:: ACTION ITEM ::
Wherever a line in the records contains the word "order", return that line.

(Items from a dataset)
_ _ _ _

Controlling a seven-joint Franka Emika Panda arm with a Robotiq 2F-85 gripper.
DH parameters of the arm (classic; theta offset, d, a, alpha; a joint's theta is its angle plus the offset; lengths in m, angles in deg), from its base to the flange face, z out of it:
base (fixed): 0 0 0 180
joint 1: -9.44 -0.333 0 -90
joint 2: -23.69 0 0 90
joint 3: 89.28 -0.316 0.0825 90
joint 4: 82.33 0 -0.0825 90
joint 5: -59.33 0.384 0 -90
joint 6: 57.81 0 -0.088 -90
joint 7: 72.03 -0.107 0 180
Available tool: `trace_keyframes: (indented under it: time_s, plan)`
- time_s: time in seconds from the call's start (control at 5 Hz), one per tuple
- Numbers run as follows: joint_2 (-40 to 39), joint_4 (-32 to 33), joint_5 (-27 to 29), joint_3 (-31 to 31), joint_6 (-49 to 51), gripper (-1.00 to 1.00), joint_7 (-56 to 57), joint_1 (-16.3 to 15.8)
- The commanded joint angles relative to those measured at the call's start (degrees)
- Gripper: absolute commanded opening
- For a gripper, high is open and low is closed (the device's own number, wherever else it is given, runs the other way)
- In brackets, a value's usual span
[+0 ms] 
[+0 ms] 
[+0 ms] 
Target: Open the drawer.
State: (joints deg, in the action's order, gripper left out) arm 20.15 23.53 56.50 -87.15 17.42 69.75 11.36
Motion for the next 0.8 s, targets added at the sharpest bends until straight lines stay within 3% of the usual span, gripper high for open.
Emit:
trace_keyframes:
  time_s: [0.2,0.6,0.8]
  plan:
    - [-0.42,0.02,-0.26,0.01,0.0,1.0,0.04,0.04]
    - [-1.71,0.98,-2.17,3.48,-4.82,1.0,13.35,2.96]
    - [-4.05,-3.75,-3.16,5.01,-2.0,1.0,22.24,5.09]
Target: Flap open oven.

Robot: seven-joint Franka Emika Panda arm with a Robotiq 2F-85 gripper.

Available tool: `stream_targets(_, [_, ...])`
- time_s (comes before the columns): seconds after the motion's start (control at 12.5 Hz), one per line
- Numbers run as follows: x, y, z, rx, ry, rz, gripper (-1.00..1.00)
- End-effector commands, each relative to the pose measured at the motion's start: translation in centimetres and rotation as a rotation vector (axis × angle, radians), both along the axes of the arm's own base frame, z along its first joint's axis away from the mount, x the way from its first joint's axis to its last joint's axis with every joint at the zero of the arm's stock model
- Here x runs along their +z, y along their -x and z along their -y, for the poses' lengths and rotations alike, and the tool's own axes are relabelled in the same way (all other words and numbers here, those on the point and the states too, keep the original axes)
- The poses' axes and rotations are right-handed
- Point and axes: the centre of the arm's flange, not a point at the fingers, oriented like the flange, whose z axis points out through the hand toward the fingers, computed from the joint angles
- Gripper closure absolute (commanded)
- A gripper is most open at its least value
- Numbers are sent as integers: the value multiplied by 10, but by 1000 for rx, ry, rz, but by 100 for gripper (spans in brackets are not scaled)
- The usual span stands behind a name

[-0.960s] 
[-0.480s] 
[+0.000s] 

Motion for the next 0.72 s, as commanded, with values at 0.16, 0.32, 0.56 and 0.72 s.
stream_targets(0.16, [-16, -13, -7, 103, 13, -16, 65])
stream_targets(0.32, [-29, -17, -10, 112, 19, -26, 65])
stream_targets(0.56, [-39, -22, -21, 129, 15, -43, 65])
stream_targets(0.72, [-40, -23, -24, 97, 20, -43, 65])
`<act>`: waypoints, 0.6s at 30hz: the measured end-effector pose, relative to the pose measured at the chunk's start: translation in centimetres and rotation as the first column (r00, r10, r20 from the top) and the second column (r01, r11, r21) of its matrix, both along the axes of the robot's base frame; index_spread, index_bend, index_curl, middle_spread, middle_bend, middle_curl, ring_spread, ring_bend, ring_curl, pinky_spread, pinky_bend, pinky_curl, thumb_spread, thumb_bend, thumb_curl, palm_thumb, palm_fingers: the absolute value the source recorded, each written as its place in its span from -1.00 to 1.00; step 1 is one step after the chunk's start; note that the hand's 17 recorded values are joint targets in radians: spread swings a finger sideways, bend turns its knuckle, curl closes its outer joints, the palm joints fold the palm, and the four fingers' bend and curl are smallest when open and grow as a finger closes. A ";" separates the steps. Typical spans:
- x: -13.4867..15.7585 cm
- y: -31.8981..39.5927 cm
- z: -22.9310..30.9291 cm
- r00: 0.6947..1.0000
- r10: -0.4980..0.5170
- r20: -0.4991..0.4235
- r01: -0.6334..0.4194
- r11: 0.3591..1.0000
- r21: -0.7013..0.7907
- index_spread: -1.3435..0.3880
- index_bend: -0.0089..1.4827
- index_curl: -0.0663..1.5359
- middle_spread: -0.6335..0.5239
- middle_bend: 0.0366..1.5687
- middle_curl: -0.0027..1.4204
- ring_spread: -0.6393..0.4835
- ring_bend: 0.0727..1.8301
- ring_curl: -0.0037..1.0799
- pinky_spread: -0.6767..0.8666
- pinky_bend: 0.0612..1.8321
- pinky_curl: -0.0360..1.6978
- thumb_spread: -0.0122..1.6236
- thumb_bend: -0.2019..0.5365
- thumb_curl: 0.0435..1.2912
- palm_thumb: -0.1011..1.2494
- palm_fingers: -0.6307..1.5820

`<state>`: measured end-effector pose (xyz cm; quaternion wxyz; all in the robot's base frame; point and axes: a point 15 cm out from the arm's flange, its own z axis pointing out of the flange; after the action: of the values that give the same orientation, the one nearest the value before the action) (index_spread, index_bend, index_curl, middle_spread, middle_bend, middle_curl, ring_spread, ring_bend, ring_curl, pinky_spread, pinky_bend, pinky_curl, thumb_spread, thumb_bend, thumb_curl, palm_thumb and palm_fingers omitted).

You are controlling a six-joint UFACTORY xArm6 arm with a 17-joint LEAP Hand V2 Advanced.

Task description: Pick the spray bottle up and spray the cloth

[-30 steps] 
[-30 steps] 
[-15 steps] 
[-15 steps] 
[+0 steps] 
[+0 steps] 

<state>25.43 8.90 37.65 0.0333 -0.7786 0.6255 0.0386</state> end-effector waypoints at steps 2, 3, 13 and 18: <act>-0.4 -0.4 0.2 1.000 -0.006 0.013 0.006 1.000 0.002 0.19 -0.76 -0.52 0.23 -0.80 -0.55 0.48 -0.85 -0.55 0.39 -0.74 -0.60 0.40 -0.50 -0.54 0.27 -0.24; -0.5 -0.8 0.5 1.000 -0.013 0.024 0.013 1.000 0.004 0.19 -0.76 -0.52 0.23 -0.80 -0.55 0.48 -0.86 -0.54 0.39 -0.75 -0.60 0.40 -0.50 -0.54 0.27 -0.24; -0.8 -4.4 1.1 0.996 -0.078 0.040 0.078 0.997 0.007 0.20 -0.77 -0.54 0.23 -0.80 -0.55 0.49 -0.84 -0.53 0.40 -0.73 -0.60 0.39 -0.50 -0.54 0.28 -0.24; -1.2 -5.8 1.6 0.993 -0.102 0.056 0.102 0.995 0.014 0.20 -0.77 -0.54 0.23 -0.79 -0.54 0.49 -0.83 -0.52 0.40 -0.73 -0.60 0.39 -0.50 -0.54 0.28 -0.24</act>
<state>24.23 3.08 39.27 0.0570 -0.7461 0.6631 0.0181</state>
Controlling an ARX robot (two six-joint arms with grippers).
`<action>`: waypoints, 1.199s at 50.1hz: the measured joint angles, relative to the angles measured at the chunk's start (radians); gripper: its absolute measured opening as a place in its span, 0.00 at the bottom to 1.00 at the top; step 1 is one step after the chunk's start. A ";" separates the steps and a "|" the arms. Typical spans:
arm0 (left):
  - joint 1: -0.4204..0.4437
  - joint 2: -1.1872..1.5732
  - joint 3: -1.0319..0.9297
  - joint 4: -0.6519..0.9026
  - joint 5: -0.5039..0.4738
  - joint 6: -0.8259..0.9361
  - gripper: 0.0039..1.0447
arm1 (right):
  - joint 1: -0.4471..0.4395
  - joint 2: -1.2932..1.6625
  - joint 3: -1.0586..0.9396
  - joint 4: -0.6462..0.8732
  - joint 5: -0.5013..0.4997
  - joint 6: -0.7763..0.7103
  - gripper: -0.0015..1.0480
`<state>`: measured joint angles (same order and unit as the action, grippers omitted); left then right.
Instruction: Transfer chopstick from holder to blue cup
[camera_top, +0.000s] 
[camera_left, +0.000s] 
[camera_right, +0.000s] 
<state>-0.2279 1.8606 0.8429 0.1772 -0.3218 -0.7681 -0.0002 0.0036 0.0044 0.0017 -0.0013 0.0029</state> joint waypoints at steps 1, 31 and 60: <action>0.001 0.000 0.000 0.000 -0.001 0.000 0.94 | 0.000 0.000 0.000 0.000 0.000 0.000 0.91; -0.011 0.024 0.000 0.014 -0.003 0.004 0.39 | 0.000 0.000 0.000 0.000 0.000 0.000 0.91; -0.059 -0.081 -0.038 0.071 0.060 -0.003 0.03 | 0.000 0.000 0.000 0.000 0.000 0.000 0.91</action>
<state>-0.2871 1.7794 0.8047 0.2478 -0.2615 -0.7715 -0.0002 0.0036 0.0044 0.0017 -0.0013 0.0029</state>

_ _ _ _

:: OUTPUT ::
State: (joints deg, in the action's order, gripper left out) arm 20.15 23.53 56.50 -87.15 17.42 69.75 11.36
`<state>`: measured joint angles (same order and unit as the action, grippers omitted); left then right.

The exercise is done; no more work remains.